▶ Task
Write the data out again exactly, with every picture removed.

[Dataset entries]

== == ==

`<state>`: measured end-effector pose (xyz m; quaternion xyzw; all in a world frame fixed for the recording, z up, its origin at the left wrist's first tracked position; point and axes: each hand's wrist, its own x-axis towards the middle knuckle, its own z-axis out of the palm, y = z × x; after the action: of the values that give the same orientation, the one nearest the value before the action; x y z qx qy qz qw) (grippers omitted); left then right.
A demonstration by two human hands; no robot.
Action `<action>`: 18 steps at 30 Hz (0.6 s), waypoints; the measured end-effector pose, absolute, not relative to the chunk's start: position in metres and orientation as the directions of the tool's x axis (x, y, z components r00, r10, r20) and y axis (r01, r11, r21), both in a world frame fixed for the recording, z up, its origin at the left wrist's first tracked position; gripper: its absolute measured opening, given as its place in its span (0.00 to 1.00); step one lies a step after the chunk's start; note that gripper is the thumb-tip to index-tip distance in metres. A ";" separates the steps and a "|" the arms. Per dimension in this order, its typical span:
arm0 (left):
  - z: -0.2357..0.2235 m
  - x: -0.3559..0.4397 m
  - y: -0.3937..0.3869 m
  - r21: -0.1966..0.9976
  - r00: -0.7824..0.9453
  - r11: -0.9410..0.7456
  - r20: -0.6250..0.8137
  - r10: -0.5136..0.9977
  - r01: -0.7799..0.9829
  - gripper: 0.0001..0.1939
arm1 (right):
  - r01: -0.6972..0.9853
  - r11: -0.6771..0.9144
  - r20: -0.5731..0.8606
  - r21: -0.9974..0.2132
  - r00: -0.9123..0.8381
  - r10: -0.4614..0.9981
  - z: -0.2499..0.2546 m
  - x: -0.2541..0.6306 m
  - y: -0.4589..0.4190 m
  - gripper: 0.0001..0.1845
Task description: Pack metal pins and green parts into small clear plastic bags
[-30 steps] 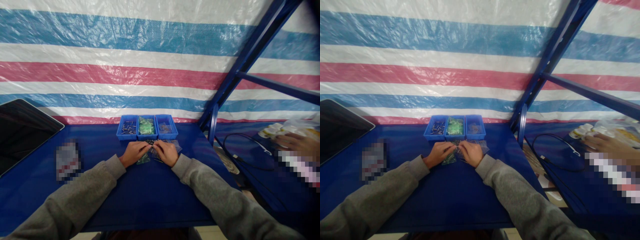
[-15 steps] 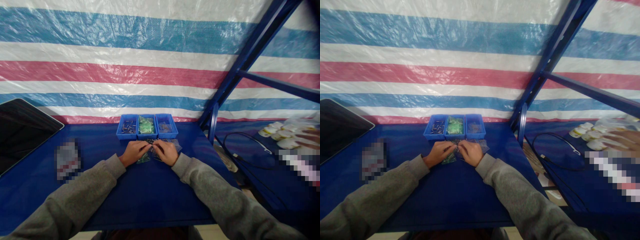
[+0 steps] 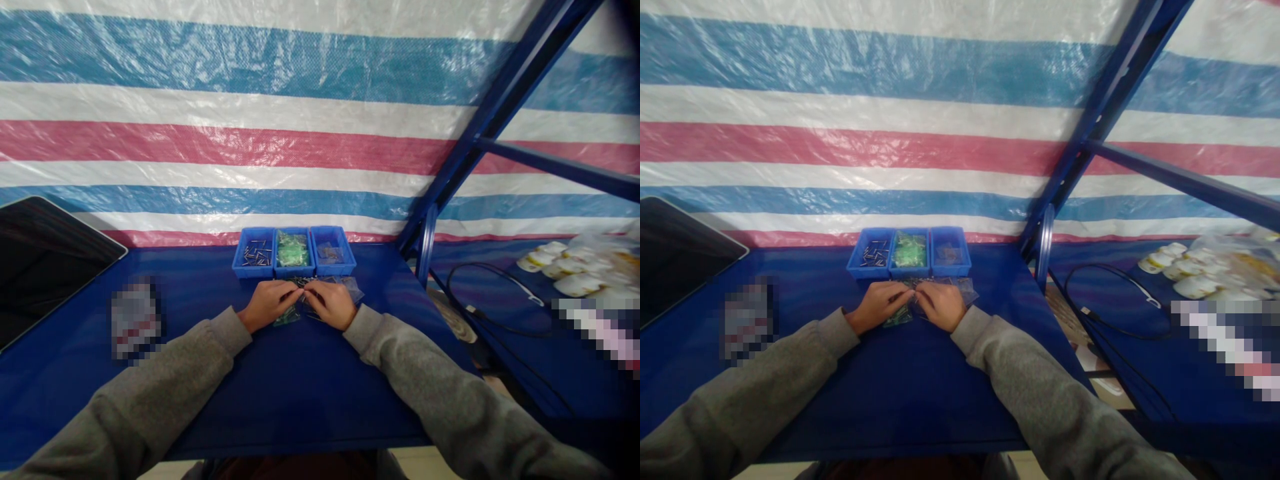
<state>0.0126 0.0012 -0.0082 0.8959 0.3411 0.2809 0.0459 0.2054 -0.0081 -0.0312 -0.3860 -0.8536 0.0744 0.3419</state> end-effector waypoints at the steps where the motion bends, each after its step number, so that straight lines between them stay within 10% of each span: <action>1: -0.008 0.013 0.001 0.275 0.610 -0.762 0.469 0.638 0.586 0.15 | 0.609 0.691 0.524 -0.390 -0.470 0.710 -0.031 0.205 -0.008 0.09; 18: -0.009 0.013 0.002 0.263 0.619 -0.757 0.449 0.645 0.598 0.15 | 0.607 0.701 0.492 -0.374 -0.511 0.705 -0.032 0.205 -0.006 0.10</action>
<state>0.0125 0.0016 -0.0092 0.8987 0.3456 0.2666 0.0437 0.2049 -0.0061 -0.0322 -0.3788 -0.8659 0.0770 0.3176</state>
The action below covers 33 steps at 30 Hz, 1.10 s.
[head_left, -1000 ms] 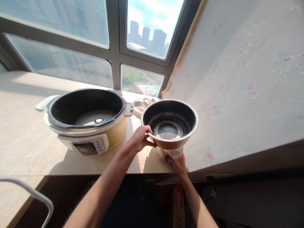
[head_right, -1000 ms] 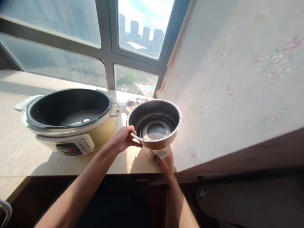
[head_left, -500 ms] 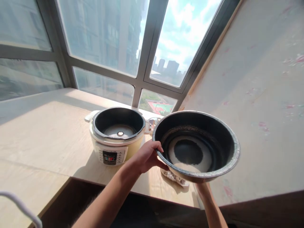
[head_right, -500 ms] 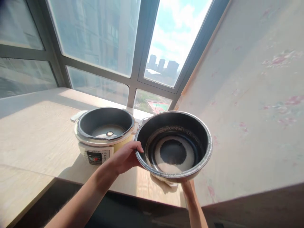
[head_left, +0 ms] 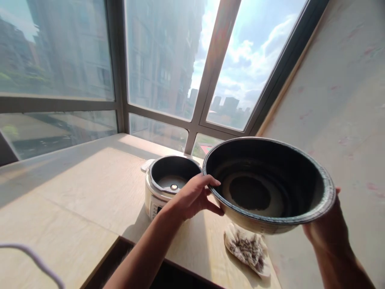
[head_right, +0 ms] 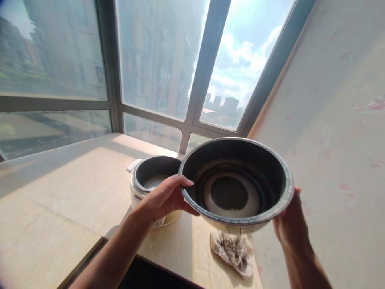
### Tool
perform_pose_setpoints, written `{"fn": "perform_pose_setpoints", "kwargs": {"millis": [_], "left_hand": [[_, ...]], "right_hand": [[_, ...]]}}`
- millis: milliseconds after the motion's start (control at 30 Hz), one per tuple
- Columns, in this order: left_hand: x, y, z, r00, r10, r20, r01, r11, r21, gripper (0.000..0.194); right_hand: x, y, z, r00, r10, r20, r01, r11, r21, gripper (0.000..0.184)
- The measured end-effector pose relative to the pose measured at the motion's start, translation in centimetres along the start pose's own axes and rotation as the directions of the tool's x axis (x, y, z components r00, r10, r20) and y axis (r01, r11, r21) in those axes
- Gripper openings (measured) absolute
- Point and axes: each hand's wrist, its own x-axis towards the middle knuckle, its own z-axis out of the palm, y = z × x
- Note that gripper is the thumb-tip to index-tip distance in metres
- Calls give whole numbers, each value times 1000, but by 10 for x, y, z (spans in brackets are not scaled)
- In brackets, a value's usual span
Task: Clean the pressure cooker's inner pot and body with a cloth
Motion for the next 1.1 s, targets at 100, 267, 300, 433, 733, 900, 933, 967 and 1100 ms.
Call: {"fn": "perform_pose_setpoints", "kwargs": {"millis": [100, 267, 300, 433, 733, 900, 933, 967, 1100], "left_hand": [[-5, 19, -9, 979, 141, -149, -116, 980, 161, 39], [-11, 55, -39, 808, 490, -328, -342, 842, 418, 29], [-13, 63, -46, 758, 566, -323, -397, 794, 460, 28], [-17, 88, -74, 636, 708, -307, -488, 677, 551, 24], [-19, 75, -115, 416, 795, -443, -483, 605, 633, 15], [-12, 68, -140, 436, 777, -453, -433, 623, 652, 21], [-11, 67, -145, 444, 773, -454, -421, 627, 655, 22], [-9, 66, -149, 451, 768, -455, -410, 631, 659, 23], [-5, 62, -161, 462, 749, -474, -381, 651, 657, 25]], "right_hand": [[13, -14, 45, 999, -11, 48, 4, 989, 149, 60], [25, -21, 111, 993, 32, 118, -66, 953, 297, 73], [28, -19, 123, 992, 41, 119, -77, 945, 317, 69], [39, -1, 169, 988, 93, 125, -136, 906, 400, 52], [22, 50, 230, 976, 205, 67, -210, 824, 527, 37], [13, 62, 237, 960, 252, 123, -278, 805, 525, 39], [12, 65, 238, 956, 261, 133, -292, 806, 515, 41], [10, 68, 238, 952, 273, 138, -305, 808, 505, 43], [3, 81, 237, 937, 324, 135, -347, 804, 482, 48]]}}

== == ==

▶ Exercise output
`<state>`: measured end-effector pose (xyz m; quaternion xyzw; all in a world frame fixed for the recording, z up, its origin at the left wrist's first tracked position; point and axes: each hand's wrist, its own x-axis towards the middle knuckle, its own z-axis out of the palm, y = z × x; after the action: of the values that give the same orientation, the one nearest the value before the action; x y z qx qy qz qw) (grippers omitted); left then right.
A demonstration by two human hands; no robot.
Action `<action>`: 18 steps at 30 Hz (0.6 s), waypoints; the measured end-effector pose, absolute, not relative to the chunk's start: position in metres and orientation as the directions of the tool's x axis (x, y, z components r00, r10, r20) and y axis (r01, r11, r21), both in a world frame fixed for the recording, z up, its origin at the left wrist's first tracked position; gripper: its absolute measured opening, given as its place in its span (0.00 to 1.00); step one lies a step after the chunk's start; note that gripper is the thumb-tip to index-tip distance in metres. A ";" separates the steps and a "|" the arms. Per dimension in this order, its typical span:
arm0 (left):
  - z: -0.2357..0.2235 m
  - x: -0.3559..0.4397 m
  - y: -0.3937..0.3869 m
  - r21: -0.1966..0.9976
  - r00: -0.7824..0.9453
  - r11: -0.9410..0.7456
  - r20: -0.6250..0.8137
  - r10: -0.5136..0.9977
  - r01: -0.7799..0.9829
  - gripper: 0.0001..0.1939
arm1 (right):
  - r01: -0.6972..0.9853
  - r11: -0.6771..0.9144
  - r20: -0.5731..0.8606
  - r21: -0.9974..0.2132
  - r00: -0.9123..0.8381
  - r10: -0.4614..0.9981
  - z: -0.2499..0.2546 m
  - x: -0.2541..0.6306 m
  - y: -0.4589..0.4190 m
  - gripper: 0.0001..0.1845
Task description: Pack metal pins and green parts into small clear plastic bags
[-30 steps] 
[-15 steps] 
[+0 steps] 
<state>0.0126 0.0012 -0.0082 0.8959 0.3411 0.2809 0.0459 0.2054 -0.0081 -0.0312 -0.3860 -0.8536 0.0744 0.3419</state> end-effector waypoints at the steps where the motion bends, each after its step number, so that straight lines between them stay within 10% of each span: <action>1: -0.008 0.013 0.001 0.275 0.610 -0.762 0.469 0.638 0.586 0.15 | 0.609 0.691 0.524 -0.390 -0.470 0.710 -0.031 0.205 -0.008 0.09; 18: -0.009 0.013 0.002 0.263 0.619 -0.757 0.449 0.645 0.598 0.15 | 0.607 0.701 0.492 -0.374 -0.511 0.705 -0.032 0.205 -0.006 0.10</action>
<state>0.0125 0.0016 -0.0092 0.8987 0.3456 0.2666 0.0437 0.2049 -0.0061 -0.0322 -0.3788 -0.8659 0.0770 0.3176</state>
The action below covers 33 steps at 30 Hz, 1.10 s.
[head_left, -1000 ms] 
[head_right, -1000 ms] 
[head_left, -500 ms] 
[head_right, -500 ms] 
[head_left, +0 ms] 
[head_right, +0 ms] 
### Tool
perform_pose_setpoints, written `{"fn": "perform_pose_setpoints", "kwargs": {"millis": [_], "left_hand": [[_, ...]], "right_hand": [[_, ...]]}}`
- millis: milliseconds after the motion's start (control at 30 Hz), one per tuple
- Columns, in this order: left_hand: x, y, z, r00, r10, r20, r01, r11, r21, gripper (0.000..0.194); right_hand: x, y, z, r00, r10, r20, r01, r11, r21, gripper (0.000..0.184)
- The measured end-effector pose relative to the pose measured at the motion's start, translation in centimetres along the start pose's own axes and rotation as the directions of the tool's x axis (x, y, z components r00, r10, r20) and y axis (r01, r11, r21) in those axes
- Gripper openings (measured) absolute
- Point and axes: each hand's wrist, its own x-axis towards the middle knuckle, its own z-axis out of the palm, y = z × x
- Note that gripper is the thumb-tip to index-tip distance in metres
- Calls give whole numbers, each value times 1000, but by 10 for x, y, z (spans in brackets are not scaled)
- In brackets, a value's usual span
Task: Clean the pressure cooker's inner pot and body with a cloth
Motion for the next 1.1 s, targets at 100, 267, 300, 433, 733, 900, 933, 967 and 1100 ms.
Call: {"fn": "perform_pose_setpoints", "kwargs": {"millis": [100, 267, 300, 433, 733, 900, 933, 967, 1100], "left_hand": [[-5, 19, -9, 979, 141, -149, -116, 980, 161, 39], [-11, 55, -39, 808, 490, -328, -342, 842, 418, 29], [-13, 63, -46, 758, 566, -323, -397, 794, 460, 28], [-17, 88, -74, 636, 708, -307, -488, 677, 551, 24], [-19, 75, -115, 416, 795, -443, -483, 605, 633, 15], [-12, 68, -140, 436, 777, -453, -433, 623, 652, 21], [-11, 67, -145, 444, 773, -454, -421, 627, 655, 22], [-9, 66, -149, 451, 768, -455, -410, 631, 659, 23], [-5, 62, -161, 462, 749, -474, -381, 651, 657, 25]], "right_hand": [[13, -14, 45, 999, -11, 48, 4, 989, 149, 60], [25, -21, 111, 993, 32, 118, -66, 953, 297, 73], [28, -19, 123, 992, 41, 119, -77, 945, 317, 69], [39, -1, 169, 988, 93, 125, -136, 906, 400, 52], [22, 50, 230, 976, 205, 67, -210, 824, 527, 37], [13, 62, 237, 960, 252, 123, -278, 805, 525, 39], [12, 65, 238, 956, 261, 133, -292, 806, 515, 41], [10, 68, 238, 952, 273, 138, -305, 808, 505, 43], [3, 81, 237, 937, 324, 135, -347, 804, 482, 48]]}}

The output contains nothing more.